*What the task requires*: Starting at the line below holding "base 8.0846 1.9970" and stopping at the line holding "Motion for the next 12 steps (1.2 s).", print every line exactly, both ends included, and leave the rest out.

- Opening Delimiter -

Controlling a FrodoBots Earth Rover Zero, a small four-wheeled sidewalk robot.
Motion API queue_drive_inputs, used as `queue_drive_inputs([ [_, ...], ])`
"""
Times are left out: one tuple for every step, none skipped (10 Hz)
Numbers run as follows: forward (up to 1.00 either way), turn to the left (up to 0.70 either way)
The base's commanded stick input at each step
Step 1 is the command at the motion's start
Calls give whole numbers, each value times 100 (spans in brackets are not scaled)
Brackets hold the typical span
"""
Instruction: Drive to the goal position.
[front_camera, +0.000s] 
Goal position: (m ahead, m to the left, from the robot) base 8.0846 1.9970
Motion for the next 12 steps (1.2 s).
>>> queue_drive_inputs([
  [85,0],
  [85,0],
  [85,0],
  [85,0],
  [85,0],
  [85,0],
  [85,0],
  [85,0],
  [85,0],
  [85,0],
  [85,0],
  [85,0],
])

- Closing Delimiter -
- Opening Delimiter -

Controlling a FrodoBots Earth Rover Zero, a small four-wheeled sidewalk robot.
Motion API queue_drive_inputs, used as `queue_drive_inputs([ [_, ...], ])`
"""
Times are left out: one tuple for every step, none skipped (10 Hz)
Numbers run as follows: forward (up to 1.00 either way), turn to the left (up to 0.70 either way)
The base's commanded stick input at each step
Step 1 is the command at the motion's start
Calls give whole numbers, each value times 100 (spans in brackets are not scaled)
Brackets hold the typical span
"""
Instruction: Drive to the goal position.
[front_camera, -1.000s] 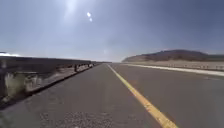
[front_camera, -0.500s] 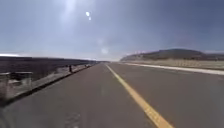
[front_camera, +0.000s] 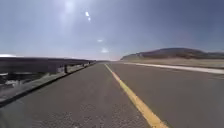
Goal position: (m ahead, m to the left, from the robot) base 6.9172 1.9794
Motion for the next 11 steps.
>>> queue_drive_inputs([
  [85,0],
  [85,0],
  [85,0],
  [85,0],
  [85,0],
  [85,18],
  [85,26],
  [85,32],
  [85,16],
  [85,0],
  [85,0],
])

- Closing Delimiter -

*Solved exercise*:
Goal position: (m ahead, m to the left, from the robot) base 8.0846 1.9970
Motion for the next 12 steps (1.2 s).

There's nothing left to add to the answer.